Of course, the memories 31H and 31V are readable and writable memory elements, so as mentioned above, data in which the initial phase of the sinusoidal modulated wave shifts sequentially over time can be handled sequentially using the vertical retrace period. In this way, it is possible to give further movement to the modulated wipe waveform, and by sequentially changing the frequency and amplitude of the modulated wave, it is possible to create a wipe with a wide variety of variations. Waveforms can be formed.

Furthermore, if you change the polarity of the modulated address data,
Since different wipe waveforms can be obtained even if the modulation address data stored in the memory is the same, a wide variety of wipe waveforms can be formed according to the present invention.

Furthermore, since both the horizontal and vertical fundamental wave generation circuits and the modulation wave generation circuit use digital memory, ideal waveforms can be generated more stably than when generating fundamental waves and modulation waves using analog methods. can be formed.

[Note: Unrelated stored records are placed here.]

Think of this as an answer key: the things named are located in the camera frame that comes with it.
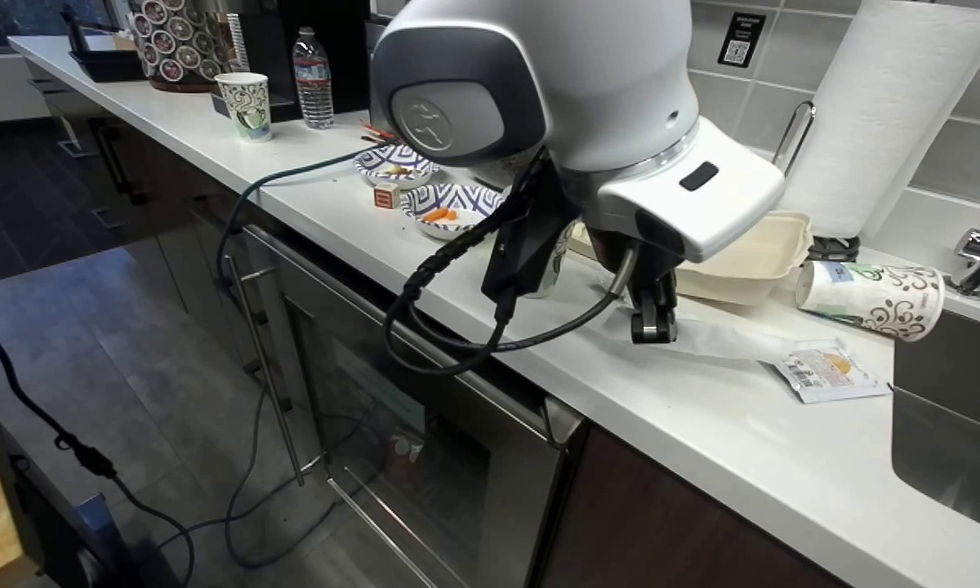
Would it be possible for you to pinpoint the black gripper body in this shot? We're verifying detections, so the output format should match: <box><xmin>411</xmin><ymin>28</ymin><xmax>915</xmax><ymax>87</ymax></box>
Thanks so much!
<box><xmin>588</xmin><ymin>211</ymin><xmax>684</xmax><ymax>289</ymax></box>

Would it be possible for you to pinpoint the white paper napkin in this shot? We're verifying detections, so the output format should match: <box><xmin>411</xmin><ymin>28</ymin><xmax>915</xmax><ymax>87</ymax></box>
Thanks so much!
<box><xmin>672</xmin><ymin>311</ymin><xmax>840</xmax><ymax>363</ymax></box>

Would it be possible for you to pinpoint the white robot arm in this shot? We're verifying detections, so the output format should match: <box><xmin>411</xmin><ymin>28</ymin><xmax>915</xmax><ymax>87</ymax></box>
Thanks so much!
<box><xmin>371</xmin><ymin>0</ymin><xmax>783</xmax><ymax>343</ymax></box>

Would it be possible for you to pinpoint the black Keurig coffee maker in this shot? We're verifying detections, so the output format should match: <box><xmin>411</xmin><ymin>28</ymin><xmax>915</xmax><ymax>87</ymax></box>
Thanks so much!
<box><xmin>237</xmin><ymin>0</ymin><xmax>371</xmax><ymax>125</ymax></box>

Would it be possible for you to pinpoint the blue patterned bowl near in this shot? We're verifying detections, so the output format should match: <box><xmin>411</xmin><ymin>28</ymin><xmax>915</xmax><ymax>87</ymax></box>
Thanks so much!
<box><xmin>408</xmin><ymin>181</ymin><xmax>504</xmax><ymax>241</ymax></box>

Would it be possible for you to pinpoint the blue patterned bowl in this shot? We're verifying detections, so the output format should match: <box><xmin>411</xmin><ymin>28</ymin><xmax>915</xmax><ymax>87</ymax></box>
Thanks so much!
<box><xmin>357</xmin><ymin>144</ymin><xmax>438</xmax><ymax>189</ymax></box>
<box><xmin>408</xmin><ymin>181</ymin><xmax>504</xmax><ymax>241</ymax></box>

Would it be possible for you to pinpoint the small sauce packet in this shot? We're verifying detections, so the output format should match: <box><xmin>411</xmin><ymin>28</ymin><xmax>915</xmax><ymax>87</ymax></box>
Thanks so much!
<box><xmin>774</xmin><ymin>346</ymin><xmax>885</xmax><ymax>406</ymax></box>

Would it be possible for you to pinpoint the blue patterned bowl far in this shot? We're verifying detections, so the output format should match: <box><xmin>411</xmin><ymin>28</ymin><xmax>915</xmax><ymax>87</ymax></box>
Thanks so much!
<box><xmin>357</xmin><ymin>144</ymin><xmax>438</xmax><ymax>189</ymax></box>

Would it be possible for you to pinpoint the patterned paper cup lying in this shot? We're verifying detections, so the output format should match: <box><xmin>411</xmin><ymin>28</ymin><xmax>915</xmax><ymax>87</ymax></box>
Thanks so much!
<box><xmin>794</xmin><ymin>260</ymin><xmax>948</xmax><ymax>343</ymax></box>

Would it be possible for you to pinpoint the stainless dishwasher front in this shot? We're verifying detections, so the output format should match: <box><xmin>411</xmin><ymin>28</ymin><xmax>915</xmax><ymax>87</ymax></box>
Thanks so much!
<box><xmin>237</xmin><ymin>226</ymin><xmax>581</xmax><ymax>588</ymax></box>

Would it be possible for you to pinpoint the white paper towel roll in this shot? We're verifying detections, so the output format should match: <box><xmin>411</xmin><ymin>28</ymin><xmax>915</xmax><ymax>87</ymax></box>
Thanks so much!
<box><xmin>781</xmin><ymin>0</ymin><xmax>980</xmax><ymax>240</ymax></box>

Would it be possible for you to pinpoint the plastic water bottle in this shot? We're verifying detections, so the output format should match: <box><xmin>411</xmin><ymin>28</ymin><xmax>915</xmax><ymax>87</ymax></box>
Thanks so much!
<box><xmin>289</xmin><ymin>26</ymin><xmax>333</xmax><ymax>127</ymax></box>

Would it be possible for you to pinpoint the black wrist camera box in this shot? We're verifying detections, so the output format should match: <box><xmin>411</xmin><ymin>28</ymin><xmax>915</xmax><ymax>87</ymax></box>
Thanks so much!
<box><xmin>480</xmin><ymin>151</ymin><xmax>577</xmax><ymax>302</ymax></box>

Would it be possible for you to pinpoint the wire K-cup pod carousel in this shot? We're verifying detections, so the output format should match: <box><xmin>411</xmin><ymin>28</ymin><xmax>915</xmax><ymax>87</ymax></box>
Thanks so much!
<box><xmin>126</xmin><ymin>0</ymin><xmax>232</xmax><ymax>91</ymax></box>

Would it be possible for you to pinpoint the black power cable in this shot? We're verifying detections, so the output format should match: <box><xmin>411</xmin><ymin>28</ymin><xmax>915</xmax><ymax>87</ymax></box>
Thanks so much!
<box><xmin>0</xmin><ymin>144</ymin><xmax>630</xmax><ymax>588</ymax></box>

[Brief explanation of drawings]

FIG. 1 is a system diagram of essential parts showing an example of a video special effect signal generator according to the present invention, and FIG. 2 is a diagram showing horizontal fundamental waves and vertical fundamental waves necessary to form a typical wipe waveform. , FIG. 3 is a flowchart for obtaining a wipe waveform, FIGS. 4, 5, and 7 are diagrams showing examples of modified wipe waveforms, and FIG. 6 is a flowchart for obtaining modulated address data. , FIG. 8 is a system diagram similar to FIG. 1 showing another example of the present invention, and FIGS. 9 and 10 are diagrams showing examples of modified wipe waveforms for explaining the operation of FIG. 8. 1H, 1V are waveform memories, 2H, 2V are address counters, 30H, 30V are modulation address data forming circuits, 31H, 31V are memories for modulation address data, 10 is a central control unit, 50H,
50V is a polarity inversion circuit, and 51H and 51V are adders and subtracters.

Claims (1)

[Claims] 1. A first waveform memory that stores horizontal fundamental wave data, a second waveform memory that stores vertical fundamental wave data, and the horizontal fundamental wave data from the first and second waveform memories. and a read address signal generating means for generating a read address signal for respectively reading the vertical fundamental wave data; a fundamental wave data generating means for generating the horizontal fundamental wave data and the vertical fundamental wave data; and a fundamental wave data generating means for generating the horizontal fundamental wave data and the vertical fundamental wave data. means for writing the horizontal fundamental wave data and the vertical fundamental wave data created by the means into the first waveform memory and the second waveform memory, respectively, during a vertical retrace period, The horizontal fundamental wave data read from the second waveform memory and the vertical fundamental wave data are synthesized to form a video special effect signal that serves as a switching control signal for switching between the first and second video signals. Video special effects signal generator.